::: Stored data

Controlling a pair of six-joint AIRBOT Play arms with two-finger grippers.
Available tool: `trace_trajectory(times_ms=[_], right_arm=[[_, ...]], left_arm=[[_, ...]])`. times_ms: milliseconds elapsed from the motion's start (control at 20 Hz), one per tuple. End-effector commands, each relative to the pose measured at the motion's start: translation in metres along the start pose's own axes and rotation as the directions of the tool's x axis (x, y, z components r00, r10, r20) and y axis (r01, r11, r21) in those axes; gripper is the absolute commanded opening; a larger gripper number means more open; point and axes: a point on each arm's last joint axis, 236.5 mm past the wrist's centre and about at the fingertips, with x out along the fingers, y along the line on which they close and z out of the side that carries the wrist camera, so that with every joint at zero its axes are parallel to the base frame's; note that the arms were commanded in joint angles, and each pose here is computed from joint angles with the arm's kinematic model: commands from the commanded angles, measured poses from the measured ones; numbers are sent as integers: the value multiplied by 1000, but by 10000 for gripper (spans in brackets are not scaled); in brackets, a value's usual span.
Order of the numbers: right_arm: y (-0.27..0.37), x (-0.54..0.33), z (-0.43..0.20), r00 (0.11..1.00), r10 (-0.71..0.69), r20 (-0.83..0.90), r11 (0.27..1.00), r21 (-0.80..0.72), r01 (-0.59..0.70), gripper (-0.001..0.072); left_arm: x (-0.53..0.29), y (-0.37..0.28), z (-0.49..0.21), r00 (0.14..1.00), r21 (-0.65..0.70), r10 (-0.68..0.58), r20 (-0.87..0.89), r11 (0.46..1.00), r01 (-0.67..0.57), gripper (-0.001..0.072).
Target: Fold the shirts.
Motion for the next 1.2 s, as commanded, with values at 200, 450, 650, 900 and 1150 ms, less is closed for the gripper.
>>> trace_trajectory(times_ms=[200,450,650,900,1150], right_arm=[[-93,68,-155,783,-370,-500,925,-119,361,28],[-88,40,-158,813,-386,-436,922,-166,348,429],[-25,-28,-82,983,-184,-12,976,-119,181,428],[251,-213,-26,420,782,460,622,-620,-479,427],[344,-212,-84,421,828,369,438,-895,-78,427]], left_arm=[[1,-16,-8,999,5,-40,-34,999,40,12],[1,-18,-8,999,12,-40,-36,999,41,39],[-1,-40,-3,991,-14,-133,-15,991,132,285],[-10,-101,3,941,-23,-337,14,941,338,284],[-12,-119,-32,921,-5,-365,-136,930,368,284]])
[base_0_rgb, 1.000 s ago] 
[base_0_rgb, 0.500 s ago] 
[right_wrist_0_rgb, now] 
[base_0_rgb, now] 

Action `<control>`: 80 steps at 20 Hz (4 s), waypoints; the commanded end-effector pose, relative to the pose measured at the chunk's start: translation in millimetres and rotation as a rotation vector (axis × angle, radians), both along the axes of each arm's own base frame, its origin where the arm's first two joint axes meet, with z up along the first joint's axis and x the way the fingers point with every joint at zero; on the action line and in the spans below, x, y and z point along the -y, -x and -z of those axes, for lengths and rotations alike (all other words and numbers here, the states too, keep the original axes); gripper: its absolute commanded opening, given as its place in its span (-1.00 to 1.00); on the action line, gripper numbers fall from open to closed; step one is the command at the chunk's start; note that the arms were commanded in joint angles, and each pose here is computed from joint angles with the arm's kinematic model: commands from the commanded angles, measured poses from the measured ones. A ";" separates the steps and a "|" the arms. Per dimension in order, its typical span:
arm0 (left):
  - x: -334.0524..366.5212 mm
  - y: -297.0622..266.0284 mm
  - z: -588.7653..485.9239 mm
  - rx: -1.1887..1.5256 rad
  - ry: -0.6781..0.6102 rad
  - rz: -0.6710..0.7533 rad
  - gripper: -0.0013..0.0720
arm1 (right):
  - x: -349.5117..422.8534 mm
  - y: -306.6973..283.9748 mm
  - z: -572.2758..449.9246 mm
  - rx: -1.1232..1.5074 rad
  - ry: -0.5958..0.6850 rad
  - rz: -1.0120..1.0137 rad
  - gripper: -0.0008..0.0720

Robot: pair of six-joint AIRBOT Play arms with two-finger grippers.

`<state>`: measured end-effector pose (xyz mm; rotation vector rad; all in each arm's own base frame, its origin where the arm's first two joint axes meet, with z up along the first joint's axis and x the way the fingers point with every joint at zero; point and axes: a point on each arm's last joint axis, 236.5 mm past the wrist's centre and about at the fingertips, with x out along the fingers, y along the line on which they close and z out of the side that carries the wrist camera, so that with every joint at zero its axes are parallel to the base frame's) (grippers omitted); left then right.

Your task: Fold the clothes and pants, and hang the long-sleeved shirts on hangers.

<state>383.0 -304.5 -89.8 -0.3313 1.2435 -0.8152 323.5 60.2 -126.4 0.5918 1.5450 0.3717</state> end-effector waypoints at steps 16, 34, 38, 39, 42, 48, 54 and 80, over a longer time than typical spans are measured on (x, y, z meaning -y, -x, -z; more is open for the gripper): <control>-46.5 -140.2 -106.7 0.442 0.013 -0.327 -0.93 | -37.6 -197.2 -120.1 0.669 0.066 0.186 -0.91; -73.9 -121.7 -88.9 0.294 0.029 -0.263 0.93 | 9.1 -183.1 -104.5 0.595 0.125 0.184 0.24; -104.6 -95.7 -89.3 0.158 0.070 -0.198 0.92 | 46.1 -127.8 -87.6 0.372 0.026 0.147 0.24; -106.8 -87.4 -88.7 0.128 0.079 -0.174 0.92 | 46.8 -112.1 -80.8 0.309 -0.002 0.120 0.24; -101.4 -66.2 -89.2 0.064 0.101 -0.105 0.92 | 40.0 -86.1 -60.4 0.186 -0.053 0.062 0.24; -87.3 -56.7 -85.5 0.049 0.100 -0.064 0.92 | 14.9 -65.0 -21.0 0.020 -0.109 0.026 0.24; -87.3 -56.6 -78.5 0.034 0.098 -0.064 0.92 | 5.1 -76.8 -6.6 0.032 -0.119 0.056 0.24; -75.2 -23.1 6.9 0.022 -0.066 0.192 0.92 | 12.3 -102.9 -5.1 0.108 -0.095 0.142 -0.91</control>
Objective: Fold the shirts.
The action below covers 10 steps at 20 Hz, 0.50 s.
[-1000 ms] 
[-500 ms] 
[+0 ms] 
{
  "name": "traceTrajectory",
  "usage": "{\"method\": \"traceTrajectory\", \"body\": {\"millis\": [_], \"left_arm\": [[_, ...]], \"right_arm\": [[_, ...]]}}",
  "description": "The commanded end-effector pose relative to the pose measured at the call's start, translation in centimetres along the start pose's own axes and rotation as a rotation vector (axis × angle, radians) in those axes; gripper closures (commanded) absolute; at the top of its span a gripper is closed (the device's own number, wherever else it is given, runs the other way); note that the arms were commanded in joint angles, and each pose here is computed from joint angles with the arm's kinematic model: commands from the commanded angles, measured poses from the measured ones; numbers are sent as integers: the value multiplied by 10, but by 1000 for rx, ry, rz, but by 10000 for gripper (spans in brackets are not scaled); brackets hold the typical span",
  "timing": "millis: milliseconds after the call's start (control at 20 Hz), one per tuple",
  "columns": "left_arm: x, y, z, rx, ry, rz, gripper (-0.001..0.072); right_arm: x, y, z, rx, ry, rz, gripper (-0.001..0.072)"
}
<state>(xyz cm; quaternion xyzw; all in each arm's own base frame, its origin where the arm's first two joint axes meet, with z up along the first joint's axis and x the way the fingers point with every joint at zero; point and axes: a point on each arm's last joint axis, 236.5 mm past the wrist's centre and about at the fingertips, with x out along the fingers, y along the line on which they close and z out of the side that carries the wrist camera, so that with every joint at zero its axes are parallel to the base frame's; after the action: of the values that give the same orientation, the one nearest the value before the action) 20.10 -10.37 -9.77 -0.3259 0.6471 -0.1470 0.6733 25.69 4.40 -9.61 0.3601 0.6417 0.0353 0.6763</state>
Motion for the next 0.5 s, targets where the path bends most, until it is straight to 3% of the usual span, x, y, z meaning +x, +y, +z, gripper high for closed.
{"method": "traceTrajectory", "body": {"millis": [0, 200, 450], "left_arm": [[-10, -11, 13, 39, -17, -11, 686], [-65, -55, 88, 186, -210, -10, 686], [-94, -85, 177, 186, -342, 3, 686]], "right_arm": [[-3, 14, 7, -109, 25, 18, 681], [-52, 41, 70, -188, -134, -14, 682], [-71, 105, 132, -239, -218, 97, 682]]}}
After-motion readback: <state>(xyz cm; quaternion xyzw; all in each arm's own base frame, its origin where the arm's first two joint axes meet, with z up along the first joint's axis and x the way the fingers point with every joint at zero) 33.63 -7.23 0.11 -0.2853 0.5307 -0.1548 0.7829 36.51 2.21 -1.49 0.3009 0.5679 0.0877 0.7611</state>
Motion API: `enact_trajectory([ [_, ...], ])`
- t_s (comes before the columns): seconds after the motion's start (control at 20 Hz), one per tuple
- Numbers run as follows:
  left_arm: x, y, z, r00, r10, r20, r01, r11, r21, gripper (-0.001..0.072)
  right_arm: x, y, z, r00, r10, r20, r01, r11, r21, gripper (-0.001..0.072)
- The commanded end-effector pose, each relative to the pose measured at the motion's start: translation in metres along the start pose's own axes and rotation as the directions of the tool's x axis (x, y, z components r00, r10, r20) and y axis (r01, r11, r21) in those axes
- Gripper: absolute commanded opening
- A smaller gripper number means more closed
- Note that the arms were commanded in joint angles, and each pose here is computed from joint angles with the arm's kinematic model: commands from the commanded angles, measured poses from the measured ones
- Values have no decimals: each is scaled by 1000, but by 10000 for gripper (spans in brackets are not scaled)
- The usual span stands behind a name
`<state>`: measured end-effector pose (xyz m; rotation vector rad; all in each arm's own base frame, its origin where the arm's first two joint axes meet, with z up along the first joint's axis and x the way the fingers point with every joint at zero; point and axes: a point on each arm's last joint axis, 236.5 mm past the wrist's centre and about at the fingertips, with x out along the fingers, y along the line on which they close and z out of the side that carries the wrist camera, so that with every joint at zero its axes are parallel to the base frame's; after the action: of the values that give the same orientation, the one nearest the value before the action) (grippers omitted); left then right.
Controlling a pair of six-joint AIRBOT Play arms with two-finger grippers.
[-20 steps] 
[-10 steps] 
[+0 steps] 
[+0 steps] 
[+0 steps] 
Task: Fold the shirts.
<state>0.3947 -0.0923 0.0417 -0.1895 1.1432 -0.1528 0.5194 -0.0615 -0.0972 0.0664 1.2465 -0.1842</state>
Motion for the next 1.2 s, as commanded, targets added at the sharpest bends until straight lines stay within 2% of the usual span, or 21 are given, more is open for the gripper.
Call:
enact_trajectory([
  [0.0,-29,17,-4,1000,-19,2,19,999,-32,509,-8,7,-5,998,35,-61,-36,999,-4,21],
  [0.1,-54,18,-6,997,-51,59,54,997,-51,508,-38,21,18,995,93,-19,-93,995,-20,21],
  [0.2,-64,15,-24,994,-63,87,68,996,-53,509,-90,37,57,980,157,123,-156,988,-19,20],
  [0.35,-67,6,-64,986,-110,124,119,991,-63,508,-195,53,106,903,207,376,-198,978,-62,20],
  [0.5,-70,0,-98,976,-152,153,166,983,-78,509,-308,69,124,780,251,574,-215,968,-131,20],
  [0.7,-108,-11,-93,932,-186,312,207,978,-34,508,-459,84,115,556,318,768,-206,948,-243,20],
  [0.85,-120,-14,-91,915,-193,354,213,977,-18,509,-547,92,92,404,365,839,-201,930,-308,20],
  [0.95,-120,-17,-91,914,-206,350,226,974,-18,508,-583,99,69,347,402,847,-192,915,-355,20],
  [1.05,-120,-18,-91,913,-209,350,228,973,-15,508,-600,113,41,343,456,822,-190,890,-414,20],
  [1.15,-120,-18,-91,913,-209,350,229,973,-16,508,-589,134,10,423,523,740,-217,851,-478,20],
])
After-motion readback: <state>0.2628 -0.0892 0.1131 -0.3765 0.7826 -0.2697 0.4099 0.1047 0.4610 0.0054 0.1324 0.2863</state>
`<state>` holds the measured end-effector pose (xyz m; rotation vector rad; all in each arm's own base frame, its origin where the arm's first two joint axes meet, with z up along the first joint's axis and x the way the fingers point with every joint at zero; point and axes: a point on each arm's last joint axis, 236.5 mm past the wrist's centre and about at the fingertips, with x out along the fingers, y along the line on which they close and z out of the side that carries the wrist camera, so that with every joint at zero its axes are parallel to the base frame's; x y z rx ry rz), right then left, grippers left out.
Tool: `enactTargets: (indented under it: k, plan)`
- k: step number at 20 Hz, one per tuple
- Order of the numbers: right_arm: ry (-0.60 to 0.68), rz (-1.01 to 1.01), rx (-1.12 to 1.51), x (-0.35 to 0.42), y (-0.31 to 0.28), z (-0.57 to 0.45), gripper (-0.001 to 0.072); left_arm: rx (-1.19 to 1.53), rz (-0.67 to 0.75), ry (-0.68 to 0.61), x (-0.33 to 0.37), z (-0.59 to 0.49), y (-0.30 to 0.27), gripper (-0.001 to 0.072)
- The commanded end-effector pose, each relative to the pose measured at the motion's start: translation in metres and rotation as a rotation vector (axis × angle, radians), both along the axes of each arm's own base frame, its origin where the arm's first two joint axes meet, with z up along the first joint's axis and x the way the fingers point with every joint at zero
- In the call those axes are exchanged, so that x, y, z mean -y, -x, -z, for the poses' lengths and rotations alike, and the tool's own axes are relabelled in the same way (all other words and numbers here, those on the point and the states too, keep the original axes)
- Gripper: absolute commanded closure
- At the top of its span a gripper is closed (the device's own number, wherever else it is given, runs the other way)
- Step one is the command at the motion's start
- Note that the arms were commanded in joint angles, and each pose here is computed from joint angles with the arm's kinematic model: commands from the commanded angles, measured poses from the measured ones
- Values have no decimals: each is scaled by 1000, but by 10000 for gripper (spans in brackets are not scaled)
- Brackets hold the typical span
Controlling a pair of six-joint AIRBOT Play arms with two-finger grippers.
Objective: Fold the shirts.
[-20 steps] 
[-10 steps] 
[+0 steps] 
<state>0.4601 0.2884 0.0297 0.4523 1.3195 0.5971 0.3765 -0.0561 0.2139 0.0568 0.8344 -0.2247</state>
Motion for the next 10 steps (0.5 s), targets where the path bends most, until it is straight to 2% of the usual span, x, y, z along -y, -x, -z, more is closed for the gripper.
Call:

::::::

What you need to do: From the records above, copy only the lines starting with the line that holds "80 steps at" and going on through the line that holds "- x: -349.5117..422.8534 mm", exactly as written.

Solution for this exercise:
Action `<control>`: 80 steps at 20 Hz (4 s), waypoints; the commanded end-effector pose, relative to the pose measured at the chunk's start: translation in millimetres and rotation as a rotation vector (axis × angle, radians), both along the axes of each arm's own base frame, its origin where the arm's first two joint axes meet, with z up along the first joint's axis and x the way the fingers point with every joint at zero; on the action line and in the spans below, x, y and z point along the -y, -x and -z of those axes, for lengths and rotations alike (all other words and numbers here, the states too, keep the original axes); gripper: its absolute commanded opening, given as its place in its span (-1.00 to 1.00); on the action line, gripper numbers fall from open to closed; step one is the command at the chunk's start; note that the arms were commanded in joint angles, and each pose here is computed from joint angles with the arm's kinematic model: commands from the commanded angles, measured poses from the measured ones. A ";" separates the steps and a "|" the arms. Per dimension in order, its typical span:
arm0 (left):
  - x: -334.0524..366.5212 mm
  - y: -297.0622..266.0284 mm
  - z: -588.7653..485.9239 mm
  - rx: -1.1887..1.5256 rad
  - ry: -0.6781..0.6102 rad
  - rz: -0.6710..0.7533 rad
  - gripper: -0.0013..0.0720
arm1 (right):
  - x: -349.5117..422.8534 mm

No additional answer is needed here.